I switched to Prime because you need such a tiny amount (1 drop per gallon). Plus I was splitting the cost of API with my mom, who uses it to treat a 55 and 240 gallon tank. It was just too expensive when you buy the $30 jug of it and only use a quarter of it. Honestly, I have not noticed much of a difference at all (except cost). I plan on reintroducing a "stress coat" in the form of Indian Almond Leaves once they come in the mail. 

Oh, and I just like SeaChem as a company. They have high rated products for plants as well. I guess I have rationalized in my head that the two products I use (Prime and Flourish) somehow go together better than two products from different companies.


----------



## JKfish (Apr 8, 2010)

Like the others, I have to say I love prime because it's economical. I mean, 2 drops per gallon. It's quick, lasts a while, and gets the job done. On top of that, Stress coat tends to increase the ammount of protien film in my tanks, but prime does not.


----------



## Silverfang (Mar 25, 2011)

I actually use neither as a primary dechlorinator. Until recently Prime was not available in Newfoundland (then we got a petsmart). And Stress coat is rather expensive. I can't remember the brand I use, aquasafe, or something, just a plain old dechlorinator. I do however use stress coat for when my poor boy has a bout of fin biting, or he just needs that extra healing goodness.


----------



## fishcurl (Jul 14, 2011)

Thanks for your thoughts, everyone 

So what I'm getting from this is that Stress Coat is great for treating some ailments but is rather expensive as a regular conditioner. Prime on the other hand is a great conditioner and is economical.

I also had a look at a bottle of Stress Coat in the store this evening. The instructions have one measurement when you use it for treatment and another measurement specifically for conditioning your water. Theoretically, you could have some Stress Coat on hand as part of your fishy first aid kit and let Prime take care of the regular water conditioning.

What do you think, am I understanding things correctly? Feel free to correct me or weigh-in with alternative opinions of course. I want to learn as much as possible


----------



## Pitluvs (Jun 22, 2011)

We use stress coat for all the tanks, it's about $20 for 16oz here. I don't mind it but I find everything in my tank has an oily film on it. I dunno, if I could get Prime, I would try it.


----------



## fishcurl (Jul 14, 2011)

Interesting about the oily residue. I wonder if it's the aloe vera?

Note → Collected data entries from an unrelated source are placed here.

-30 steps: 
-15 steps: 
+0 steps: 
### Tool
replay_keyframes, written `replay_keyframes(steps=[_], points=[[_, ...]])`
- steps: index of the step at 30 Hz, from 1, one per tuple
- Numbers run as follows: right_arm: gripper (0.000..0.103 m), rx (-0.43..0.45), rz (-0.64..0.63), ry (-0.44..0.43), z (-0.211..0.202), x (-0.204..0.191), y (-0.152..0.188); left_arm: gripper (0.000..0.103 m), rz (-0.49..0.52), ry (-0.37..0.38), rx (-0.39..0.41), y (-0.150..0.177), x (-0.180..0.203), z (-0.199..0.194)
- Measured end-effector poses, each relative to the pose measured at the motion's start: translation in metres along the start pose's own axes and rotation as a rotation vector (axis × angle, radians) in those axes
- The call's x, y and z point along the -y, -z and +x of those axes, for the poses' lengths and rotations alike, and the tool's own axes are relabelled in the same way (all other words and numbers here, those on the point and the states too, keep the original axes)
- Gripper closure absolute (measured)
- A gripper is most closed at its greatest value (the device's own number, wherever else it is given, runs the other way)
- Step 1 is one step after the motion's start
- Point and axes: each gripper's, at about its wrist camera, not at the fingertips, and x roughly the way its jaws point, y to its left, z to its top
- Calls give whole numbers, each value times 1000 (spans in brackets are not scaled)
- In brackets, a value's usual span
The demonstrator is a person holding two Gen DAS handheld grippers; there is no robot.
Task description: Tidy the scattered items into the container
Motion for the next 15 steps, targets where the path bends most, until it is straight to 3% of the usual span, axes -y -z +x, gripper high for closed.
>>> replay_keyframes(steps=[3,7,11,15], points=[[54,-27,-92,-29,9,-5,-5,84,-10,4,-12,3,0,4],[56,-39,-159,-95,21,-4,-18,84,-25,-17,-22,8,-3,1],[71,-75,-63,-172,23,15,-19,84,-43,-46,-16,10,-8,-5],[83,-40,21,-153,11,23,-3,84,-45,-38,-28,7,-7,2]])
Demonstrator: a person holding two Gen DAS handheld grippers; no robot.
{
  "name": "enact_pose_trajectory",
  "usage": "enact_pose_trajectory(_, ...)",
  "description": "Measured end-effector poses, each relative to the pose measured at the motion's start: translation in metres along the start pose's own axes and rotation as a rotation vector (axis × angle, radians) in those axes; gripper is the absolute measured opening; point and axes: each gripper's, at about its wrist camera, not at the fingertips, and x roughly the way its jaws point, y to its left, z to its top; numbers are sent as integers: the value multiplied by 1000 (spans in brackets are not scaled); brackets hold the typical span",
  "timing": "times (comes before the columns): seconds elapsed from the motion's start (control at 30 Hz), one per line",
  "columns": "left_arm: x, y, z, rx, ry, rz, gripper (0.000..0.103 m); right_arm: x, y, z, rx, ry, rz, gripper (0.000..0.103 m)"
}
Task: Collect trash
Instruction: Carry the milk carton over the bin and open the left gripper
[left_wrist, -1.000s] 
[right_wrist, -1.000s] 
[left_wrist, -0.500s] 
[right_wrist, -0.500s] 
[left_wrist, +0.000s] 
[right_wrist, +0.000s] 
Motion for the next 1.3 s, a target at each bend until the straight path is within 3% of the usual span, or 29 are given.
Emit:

I received my bottle of Prime along with my tank (yayayayay) yesterday and after reading the teeny tiny print, it appears that Prime is supposed to help with the slime coat, too. So, that's nice to know.

Prime...the wonder conditioner!


----------



## dramaqueen (Jul 7, 2008)

That was my problem with stresscoat. Stuff was hanging off of my fish so I switched to Aquasafe, then Prime.


----------